B cell activation contributes to splenomegaly in PPARγ deficient mice (153.21)

Abstract

Abstract PPARγ is a nuclear transcription factor that modulates diverse biofunctions, including lipid biosynthesis, glucose metabolism and inflammation. However, the specific role of PPARγ in the immune function has not been fully explored. We have previously generated mice with PPARγ gene expression from 25% to 100% normal. We found that mice with 25% expression of PPARγ (PpargC/-) exhibited a two-fold increase in spleen size at their young age and lasted throughout the life. It has been demonstrated PPARγ deficiency enhanced bone formation and relocated hematopoiesis to the spleen.
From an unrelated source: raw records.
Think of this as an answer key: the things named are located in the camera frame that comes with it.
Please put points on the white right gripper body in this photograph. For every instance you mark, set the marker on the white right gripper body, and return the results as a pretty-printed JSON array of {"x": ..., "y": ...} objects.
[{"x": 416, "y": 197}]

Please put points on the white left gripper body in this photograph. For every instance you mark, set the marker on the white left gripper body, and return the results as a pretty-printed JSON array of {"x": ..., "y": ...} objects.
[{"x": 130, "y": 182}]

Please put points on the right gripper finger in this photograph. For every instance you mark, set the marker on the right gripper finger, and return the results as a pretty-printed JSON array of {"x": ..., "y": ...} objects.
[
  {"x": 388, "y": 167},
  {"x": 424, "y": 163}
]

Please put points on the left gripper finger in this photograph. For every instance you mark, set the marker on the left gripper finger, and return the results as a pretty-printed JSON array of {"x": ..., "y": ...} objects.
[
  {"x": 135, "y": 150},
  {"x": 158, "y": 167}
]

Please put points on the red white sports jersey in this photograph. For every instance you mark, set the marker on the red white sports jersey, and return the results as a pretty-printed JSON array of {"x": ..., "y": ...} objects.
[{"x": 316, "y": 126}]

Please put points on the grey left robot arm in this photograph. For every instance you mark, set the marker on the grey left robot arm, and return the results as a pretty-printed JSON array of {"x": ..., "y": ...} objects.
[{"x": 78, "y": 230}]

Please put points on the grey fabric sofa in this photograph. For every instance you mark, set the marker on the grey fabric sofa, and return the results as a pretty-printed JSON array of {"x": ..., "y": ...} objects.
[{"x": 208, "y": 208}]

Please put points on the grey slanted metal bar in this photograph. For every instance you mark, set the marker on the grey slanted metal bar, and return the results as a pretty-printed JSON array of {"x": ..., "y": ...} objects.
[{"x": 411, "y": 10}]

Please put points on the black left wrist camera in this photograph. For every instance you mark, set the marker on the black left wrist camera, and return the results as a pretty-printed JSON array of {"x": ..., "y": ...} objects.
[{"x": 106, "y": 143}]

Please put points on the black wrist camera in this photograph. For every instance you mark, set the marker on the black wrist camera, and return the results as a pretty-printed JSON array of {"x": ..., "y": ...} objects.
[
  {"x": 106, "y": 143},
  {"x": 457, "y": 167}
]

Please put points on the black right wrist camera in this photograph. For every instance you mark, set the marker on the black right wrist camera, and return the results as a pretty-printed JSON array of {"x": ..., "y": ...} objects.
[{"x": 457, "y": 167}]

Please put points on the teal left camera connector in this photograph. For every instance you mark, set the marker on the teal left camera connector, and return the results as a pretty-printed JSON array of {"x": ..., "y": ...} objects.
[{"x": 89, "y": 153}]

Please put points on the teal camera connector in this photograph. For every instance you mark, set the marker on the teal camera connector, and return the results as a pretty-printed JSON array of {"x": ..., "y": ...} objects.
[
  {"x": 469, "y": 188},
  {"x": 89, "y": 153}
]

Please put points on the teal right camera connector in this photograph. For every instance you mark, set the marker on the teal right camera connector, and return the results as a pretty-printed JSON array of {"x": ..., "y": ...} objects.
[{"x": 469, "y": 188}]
However, micro-CT analysis showed trabecular volume, number, thickness, and bone mineral density were increased in old, but not in young, PpargC/- mice. The population of hematopoietic stem cells (HSCs) and the expression level of transcription factors, crucial for HSC differentiation and self-renewal, in spleen were also increased in old PpargC/- mice. However, young PpargC/- with splenomegaly revealed neither increased bone formation nor relocation of hematopoiesis to the spleen. In vivo BrdU incorporation study demonstrated that B cells were highly proliferated in young PpargC/- mice. Therefore, further studies are needed to examine the role of PPARγ in immune system. These results suggest that splenomegaly in young PpargC/- mice was not likely caused by extramedullary hematopoiesis, but may be contributed by increased activation of B cells, implicating the beneficial role of PPARγ in immunomodulation.